Winner of the 2015 Oscar for Best Foreign Film
“Ida”
**1/2
“Lord, grant me chastity and continence, but not yet.”
-St. Augustine of Hippo
It’s a shame that what was intuitive to a 4th Century North African dude is largely ignored by the Roman Catholic Church today.
The Church has taken a lot of heat for its sex crime cover up. But no one seems to ask why it is that so many Catholic clergy have a predilection for evil deviant sex.
To Saint Augustine, the answer was obvious — they didn’t have enough fun in their teens and 20s. As a young man in Roman Algeria, Augustine partied hard and womanized. When he got it all out of his system, he was ready to settle down, take the cloth, and become the second most influential writer in Christian history (behind Paul).
The priests who take their vows of celibacy as virgins are effectively claiming that they are more holy and disciplined than St. Augustine. Many of them are right; and good for them! But some of the ones who are wrong become perverse pedophiles and destroy people’s lives.
“Ida” is the tale of a young Polish woman who isn’t going to make that mistake.
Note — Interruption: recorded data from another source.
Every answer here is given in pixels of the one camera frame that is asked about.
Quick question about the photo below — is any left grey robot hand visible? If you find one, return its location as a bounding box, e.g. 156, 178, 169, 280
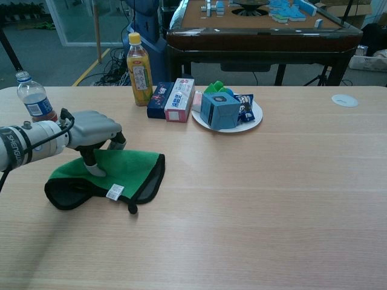
66, 110, 128, 178

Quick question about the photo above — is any green cloth black trim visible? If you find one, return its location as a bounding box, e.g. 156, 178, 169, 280
44, 149, 166, 214

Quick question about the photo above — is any clear bottle with blue label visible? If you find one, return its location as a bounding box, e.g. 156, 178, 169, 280
15, 71, 59, 123

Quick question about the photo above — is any yellow juice bottle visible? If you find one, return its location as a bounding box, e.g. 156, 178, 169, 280
126, 32, 154, 107

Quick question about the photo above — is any dark blue carton box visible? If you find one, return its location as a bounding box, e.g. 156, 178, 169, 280
146, 82, 175, 120

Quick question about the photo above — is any white pink toothpaste box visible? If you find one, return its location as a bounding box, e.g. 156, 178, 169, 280
164, 77, 195, 123

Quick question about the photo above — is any wooden pole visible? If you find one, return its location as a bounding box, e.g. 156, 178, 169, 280
92, 0, 103, 64

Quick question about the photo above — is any pink small packet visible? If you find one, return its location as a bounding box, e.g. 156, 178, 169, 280
192, 90, 203, 113

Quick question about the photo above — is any black slanted stand leg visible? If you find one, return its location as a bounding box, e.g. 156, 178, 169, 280
0, 27, 24, 73

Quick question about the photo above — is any blue machine stand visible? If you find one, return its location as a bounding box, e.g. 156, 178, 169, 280
122, 0, 167, 88

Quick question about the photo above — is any green plastic toy block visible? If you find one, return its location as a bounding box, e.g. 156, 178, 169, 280
203, 80, 231, 94

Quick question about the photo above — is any light blue cube box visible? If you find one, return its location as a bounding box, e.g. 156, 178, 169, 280
200, 92, 242, 131

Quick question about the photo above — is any blue snack packet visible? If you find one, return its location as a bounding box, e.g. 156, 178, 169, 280
234, 93, 256, 123

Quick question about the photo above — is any white round plate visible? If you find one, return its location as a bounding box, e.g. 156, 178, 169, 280
190, 95, 264, 134

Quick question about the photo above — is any stack of blue mahjong tiles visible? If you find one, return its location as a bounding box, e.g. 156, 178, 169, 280
200, 0, 226, 16

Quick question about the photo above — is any dark wooden mahjong table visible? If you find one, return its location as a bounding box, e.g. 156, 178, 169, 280
165, 0, 363, 87

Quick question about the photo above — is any black mahjong table centre dome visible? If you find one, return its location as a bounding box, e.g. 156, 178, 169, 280
231, 0, 272, 16

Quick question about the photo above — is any pile of blue mahjong tiles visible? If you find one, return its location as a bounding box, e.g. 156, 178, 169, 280
268, 0, 318, 24

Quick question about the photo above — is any black tripod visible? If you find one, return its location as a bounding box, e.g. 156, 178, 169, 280
303, 65, 333, 87

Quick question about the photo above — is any white cardboard box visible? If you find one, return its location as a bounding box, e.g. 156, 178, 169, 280
349, 44, 387, 73

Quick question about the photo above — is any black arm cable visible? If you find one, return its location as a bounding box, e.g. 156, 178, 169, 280
0, 108, 76, 194

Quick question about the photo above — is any tangle of black floor cables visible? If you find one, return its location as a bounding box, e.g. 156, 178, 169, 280
93, 47, 134, 87

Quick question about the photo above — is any white round cable grommet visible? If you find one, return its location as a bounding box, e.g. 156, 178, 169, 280
331, 94, 359, 108

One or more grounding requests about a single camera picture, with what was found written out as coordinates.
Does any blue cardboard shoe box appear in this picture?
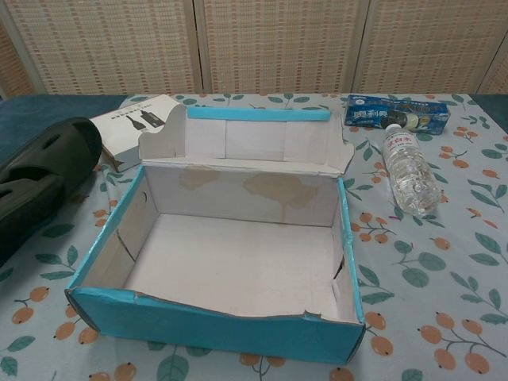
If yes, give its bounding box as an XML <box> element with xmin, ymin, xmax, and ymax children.
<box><xmin>64</xmin><ymin>103</ymin><xmax>367</xmax><ymax>353</ymax></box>

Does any black shoe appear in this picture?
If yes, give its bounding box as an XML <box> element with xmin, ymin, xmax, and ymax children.
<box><xmin>0</xmin><ymin>116</ymin><xmax>103</xmax><ymax>267</ymax></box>

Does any blue snack package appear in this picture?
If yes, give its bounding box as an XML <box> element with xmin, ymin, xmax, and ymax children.
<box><xmin>343</xmin><ymin>94</ymin><xmax>451</xmax><ymax>136</ymax></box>

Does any white product box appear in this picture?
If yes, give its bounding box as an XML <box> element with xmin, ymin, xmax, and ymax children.
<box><xmin>89</xmin><ymin>94</ymin><xmax>180</xmax><ymax>173</ymax></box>

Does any clear plastic water bottle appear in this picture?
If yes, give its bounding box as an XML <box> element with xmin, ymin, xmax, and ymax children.
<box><xmin>382</xmin><ymin>123</ymin><xmax>441</xmax><ymax>217</ymax></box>

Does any bamboo folding screen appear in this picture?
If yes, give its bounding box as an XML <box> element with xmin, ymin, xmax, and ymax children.
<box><xmin>0</xmin><ymin>0</ymin><xmax>508</xmax><ymax>96</ymax></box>

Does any floral patterned tablecloth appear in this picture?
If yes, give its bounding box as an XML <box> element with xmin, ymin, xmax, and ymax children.
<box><xmin>0</xmin><ymin>93</ymin><xmax>508</xmax><ymax>381</ymax></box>

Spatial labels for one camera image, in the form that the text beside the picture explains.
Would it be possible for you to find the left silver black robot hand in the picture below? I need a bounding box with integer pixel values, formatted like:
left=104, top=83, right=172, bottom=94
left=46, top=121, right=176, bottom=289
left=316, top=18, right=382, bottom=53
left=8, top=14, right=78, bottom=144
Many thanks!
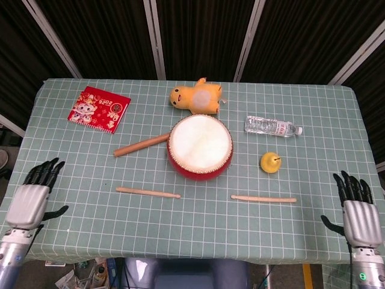
left=5, top=157, right=69, bottom=231

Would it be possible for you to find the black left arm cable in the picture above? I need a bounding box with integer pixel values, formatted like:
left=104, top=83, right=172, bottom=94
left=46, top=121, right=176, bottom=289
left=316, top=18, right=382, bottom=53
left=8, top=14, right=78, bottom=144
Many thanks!
left=25, top=224, right=45, bottom=256

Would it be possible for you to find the pale wooden drumstick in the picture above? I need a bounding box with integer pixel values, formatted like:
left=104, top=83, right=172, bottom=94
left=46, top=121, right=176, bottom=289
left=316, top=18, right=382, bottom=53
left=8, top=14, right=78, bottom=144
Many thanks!
left=230, top=194, right=298, bottom=204
left=115, top=187, right=182, bottom=199

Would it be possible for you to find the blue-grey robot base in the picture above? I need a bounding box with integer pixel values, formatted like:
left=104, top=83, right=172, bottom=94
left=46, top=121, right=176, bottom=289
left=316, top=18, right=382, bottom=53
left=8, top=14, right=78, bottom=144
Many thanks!
left=122, top=257, right=250, bottom=289

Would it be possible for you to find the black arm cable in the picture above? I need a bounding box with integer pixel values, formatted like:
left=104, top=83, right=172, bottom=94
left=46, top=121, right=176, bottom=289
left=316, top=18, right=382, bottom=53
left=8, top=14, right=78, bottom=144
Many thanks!
left=25, top=224, right=45, bottom=256
left=347, top=242, right=355, bottom=289

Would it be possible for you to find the thick brown wooden rod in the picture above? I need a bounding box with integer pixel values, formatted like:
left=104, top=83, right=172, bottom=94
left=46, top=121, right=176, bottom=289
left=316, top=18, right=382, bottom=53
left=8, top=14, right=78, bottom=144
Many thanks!
left=113, top=132, right=171, bottom=158

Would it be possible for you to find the yellow pear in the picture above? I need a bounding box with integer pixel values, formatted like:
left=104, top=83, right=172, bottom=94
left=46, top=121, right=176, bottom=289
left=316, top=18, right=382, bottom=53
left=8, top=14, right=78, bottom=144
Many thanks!
left=260, top=152, right=283, bottom=175

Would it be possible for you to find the green checked tablecloth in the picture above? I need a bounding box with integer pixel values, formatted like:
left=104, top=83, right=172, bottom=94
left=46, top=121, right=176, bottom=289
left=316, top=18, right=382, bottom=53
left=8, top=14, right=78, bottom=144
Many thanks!
left=0, top=78, right=385, bottom=269

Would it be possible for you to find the red drum white skin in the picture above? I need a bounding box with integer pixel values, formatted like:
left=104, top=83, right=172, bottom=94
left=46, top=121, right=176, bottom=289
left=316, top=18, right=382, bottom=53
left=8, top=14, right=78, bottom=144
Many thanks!
left=167, top=114, right=234, bottom=182

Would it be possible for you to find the clear plastic water bottle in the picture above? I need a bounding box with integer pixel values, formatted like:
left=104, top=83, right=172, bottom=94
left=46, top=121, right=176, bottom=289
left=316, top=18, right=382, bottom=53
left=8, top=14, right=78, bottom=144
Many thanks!
left=244, top=116, right=304, bottom=138

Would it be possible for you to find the yellow plush toy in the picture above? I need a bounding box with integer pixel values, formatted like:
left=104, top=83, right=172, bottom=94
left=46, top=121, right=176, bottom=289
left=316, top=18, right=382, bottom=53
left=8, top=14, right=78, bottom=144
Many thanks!
left=169, top=77, right=226, bottom=116

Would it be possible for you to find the box of clutter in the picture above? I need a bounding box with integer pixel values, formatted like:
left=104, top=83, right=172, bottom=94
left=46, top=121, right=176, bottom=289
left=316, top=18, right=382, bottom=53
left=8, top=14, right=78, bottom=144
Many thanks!
left=54, top=257, right=111, bottom=289

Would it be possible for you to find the red spiral notebook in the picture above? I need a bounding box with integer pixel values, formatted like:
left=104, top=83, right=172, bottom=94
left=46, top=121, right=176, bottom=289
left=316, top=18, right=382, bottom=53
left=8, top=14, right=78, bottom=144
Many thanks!
left=66, top=85, right=132, bottom=135

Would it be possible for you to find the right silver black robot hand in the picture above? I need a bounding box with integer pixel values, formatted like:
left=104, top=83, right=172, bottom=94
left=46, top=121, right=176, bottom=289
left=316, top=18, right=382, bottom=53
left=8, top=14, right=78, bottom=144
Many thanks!
left=320, top=170, right=383, bottom=249

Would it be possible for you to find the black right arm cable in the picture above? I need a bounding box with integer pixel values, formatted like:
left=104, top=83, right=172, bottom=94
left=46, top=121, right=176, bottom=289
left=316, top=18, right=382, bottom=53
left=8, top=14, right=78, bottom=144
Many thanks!
left=347, top=242, right=355, bottom=289

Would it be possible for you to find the white partition post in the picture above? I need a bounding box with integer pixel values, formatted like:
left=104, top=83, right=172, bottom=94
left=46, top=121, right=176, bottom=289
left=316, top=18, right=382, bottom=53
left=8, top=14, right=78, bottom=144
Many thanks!
left=21, top=0, right=82, bottom=79
left=143, top=0, right=167, bottom=81
left=233, top=0, right=266, bottom=82
left=328, top=25, right=385, bottom=85

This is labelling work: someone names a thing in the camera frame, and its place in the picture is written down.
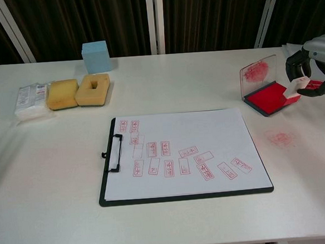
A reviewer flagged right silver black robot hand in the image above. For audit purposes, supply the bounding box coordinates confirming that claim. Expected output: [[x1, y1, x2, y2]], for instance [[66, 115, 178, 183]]
[[283, 32, 325, 100]]

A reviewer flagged white and red stamp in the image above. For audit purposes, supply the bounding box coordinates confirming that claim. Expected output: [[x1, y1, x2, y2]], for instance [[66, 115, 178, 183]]
[[281, 75, 310, 101]]

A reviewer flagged translucent zipper pouch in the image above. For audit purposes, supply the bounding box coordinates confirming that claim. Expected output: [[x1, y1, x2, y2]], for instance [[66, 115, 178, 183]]
[[282, 41, 307, 61]]

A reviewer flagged red pen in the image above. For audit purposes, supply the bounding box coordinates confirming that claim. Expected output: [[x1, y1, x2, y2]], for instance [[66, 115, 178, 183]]
[[306, 78, 325, 91]]

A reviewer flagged red ink pad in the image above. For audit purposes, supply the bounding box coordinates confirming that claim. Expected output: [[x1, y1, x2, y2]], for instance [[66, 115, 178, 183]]
[[238, 52, 303, 119]]

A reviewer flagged dark pleated curtain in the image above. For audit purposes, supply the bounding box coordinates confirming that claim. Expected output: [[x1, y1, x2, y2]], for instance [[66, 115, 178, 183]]
[[0, 0, 325, 70]]

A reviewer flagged light blue foam block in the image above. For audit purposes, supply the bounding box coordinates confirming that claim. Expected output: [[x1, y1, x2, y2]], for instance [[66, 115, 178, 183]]
[[81, 40, 114, 75]]

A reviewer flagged yellow sponge with rectangular hole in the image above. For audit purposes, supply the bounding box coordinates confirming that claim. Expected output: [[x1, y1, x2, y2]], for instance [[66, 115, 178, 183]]
[[73, 72, 113, 109]]

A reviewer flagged black clipboard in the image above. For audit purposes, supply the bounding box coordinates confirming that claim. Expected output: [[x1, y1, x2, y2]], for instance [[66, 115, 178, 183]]
[[92, 106, 275, 208]]

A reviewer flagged solid yellow sponge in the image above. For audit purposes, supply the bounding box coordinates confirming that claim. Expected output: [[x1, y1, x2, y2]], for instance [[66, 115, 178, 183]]
[[44, 78, 81, 111]]

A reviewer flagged white tissue packet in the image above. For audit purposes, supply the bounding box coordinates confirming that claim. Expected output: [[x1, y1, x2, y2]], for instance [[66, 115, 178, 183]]
[[11, 82, 57, 122]]

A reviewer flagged white frame post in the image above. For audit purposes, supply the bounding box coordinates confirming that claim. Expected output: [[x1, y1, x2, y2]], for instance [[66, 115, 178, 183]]
[[250, 0, 288, 49], [145, 0, 167, 56], [0, 0, 38, 66]]

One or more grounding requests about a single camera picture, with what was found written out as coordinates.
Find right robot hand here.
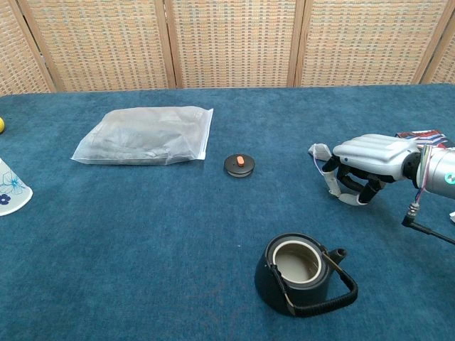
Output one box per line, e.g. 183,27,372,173
321,134,422,207

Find pyramid tea bag with string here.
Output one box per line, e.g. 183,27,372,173
307,142,333,178

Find black lid orange knob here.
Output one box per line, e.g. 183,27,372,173
223,153,256,178

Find black cast iron teapot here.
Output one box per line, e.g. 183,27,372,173
254,232,358,318

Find clear plastic zip bag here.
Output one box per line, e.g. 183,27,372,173
70,105,214,166

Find dark box red white print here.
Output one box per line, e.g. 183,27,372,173
396,129,455,151

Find woven bamboo folding screen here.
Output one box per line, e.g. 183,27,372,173
0,0,455,95

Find blue carpet table mat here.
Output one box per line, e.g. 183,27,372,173
0,83,455,341

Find white paper cup blue flowers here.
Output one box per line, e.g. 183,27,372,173
0,158,33,217

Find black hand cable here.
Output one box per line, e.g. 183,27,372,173
401,201,455,246

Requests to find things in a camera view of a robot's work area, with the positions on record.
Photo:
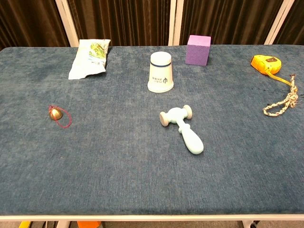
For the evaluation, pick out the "orange object under table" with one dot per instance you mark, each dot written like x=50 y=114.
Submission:
x=89 y=224

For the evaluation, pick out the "dark brown curtain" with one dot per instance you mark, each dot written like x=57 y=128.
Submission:
x=123 y=21

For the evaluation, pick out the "white table frame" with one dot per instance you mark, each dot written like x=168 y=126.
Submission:
x=152 y=217

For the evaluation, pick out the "light blue toy hammer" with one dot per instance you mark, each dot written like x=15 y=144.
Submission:
x=190 y=137

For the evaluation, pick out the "blue velvet table cloth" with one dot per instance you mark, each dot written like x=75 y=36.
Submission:
x=118 y=166

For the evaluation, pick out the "white screen frame post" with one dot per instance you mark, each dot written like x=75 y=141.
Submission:
x=178 y=23
x=172 y=23
x=67 y=23
x=278 y=23

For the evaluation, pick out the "yellow tape measure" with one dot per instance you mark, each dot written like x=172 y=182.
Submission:
x=266 y=63

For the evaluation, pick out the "white green snack bag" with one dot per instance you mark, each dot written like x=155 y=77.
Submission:
x=88 y=61

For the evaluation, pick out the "yellow object under table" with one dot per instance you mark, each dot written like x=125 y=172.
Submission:
x=24 y=225

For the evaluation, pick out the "white paper cup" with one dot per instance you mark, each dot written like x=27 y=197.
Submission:
x=160 y=73

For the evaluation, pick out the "purple foam cube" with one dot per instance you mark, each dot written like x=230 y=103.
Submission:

When we meet Ida (Agata Trzebuchowska) in 1962, she is about to become a nun. She is an orphan raised in a convent and has only known a life of stoic obedience.
Just before Ida is about to take her vows, the Abbess drops a bomb shell: Ida is ethnically Jewish and her parents were killed in World War II.
Intrepid Ida goes off into the world for the first time to track down her only living relative – her sassy, bitter lawyer Aunt. Quiet Ida and her angry aunt take a road trip to a small country town to confront the guys who murdered their family.
Most people think that the Holocaust happened at Auschwitz and Treblinka but that’s only partially true. “The Final Solution” isn’t just a catchy code name. Before the Concentration Camps were built, millions of Jews were killed right in their hometowns — mostly by their neighbors.
When German soldiers took over Poland, Ukraine, and Belarus, they gave the locals a choice. They basically said: “you guys can kill the Jews in your town and farm their land and steal their stuff. If you don’t, you won’t get any loot and we’ll be ticked off.”
The truth is that Nazi mass murder required the cooperation of the local population. That explains how virtually 100% of the Jews in Estonia were killed while over 99% of Danish and Swedish Jews survived the war. They steadfastly refused to turn on their Jewish neighbors. No wonder Bernie Sanders likes Scandinavians so much.
After digging up the bones of her parents and facing the harsh reality of death, poor Ida is ready to experience a little bit of life.
She goes out to a Warsaw jazz club and meets a suave young musician. Their affair is brief but emotionally satisfying. After getting a real taste of love and sex, Ida is ready to head back to the convent with confidence and take her vows.
I don’t quite get why “Ida” won the Academy Award. It has very little dialogue and is a little boring at times. There are a lot of scenes that are just tight shots of Ida as she slowly goes through her trauma and emotional awakening. Agata Trzebuchowska’s silent, beautiful, expressive face is literally half the movie.
It’s not my place to tell clergymen what they should and shouldn’t do. But I genuinely think that the world would be a better place if holy men went out of their way to enjoy a healthy sex life before trying to give up sexuality forever. If it’s good enough for Ida and St. Augustine, it’s good enough for your local Parish Priest.